Chlorwasser soll angeblich Haarausfall verstärken.
Es soll das Krebsrisiko erhöhen und für den menschlichen Organismus generell gesundheitsschädlich sein.
Gerüchte von der Sorte gab es genug in den letzten Jahren, teilweise auch anhand von Studien belegt.
Aber was richtet das Chlorwasser wirklich mit uns an?
Zunächst ist es wichtig, einige grundlegende Eigenschaften von Chlor festzuhalten. Reines Chlor (Cl2) reagiert mit fast allen anderen Elementen des Periodensystems. Durch die hohe Reaktivität ist Chlor giftig.
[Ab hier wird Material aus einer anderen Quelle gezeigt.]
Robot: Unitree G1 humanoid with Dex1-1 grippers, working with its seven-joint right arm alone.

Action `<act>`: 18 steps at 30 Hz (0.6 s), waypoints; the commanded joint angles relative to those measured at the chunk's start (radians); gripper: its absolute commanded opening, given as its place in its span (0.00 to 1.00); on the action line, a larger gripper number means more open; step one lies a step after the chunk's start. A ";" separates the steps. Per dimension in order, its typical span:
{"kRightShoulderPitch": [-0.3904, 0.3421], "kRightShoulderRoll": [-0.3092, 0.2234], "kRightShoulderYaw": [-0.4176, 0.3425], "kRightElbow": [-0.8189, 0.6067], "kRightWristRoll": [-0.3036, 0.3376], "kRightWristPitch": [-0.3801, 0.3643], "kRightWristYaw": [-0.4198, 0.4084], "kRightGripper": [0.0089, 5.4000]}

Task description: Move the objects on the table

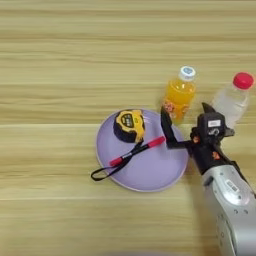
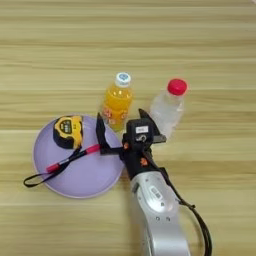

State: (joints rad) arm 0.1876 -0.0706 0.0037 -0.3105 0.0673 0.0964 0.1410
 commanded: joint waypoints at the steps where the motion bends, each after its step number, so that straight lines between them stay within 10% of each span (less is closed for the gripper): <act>1: -0.089 -0.007 -0.019 0.006 0.024 -0.001 0.005 0.99; 18: -0.271 -0.016 -0.046 0.176 0.039 0.023 0.014 0.99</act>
State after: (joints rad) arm -0.0033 -0.0778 -0.0308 -0.1241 0.1016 0.1424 0.1587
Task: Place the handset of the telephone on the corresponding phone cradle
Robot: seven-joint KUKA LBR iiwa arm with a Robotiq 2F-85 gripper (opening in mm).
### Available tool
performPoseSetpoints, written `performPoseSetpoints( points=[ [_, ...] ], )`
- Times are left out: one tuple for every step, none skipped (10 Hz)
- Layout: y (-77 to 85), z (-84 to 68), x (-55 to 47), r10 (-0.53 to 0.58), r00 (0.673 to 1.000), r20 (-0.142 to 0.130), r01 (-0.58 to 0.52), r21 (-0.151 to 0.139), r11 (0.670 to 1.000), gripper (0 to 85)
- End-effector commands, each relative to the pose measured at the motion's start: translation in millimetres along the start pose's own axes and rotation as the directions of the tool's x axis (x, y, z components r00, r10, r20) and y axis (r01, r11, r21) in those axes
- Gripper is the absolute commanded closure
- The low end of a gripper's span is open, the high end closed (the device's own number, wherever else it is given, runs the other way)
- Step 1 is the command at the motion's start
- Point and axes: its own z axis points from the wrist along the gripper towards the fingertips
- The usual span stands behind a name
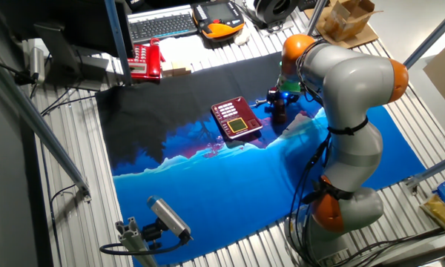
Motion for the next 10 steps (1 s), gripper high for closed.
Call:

Der Name Chlor kommt aus dem Griechischen und bedeutet „hellgrün, frisch“, was auf die hellgrüne Farbe des Chlorgases zurückzuführen ist. Chlorgas ist ein Atemgift mit Reiz- und Ätzwirkung. Reines flüssiges Chlor wirkt ebenfalls stark ätzend und ist umweltgefährlich.
Der reine Stoff Chlor ist also gefährlich für uns. In Wasser verdünnt hat Chlor aber einen positiven Effekt. Es tötet Mikroorganismen ab, die durch Haut, Haare, Schweiß und Spucke ins Wasser geraten. Es senkt dadurch drastisch die Gefahr durch Infektionen. Die kleine Menge Chlor, die sich im Schwimmbadwasser befindet, ist aber nicht giftig.
Allerdings kann sie unter Umständen Haut und Haar belasten.
Chlor als Wundermittel?
Klartext – Was ist schädlich am Chlor?
Wasser trocknet den Körper aus, da der pH-Wert von Wasser bei 7, der der Haut bei 5,5 liegt. Ist zusätzlich Chlor im Wasser enthalten, wird dieser Prozess verstärkt. Es ist also wichtig, sich nach dem Chlorbad gut abzuduschen und die Haut mit Feuchtigkeitscremes zu pflegen. Außerdem entstehen bei der Desinfektion von organischen Stoffen wie Urin oder Schweiß durch Chlor Nebenprodukte, die das Risiko von Blasenkrebs erhöhen.
Durch hygienisches Verhalten lässt sich das Risiko jedoch gering halten. Das haben spanische Forscher um Manolis Kogevinas bestätigt.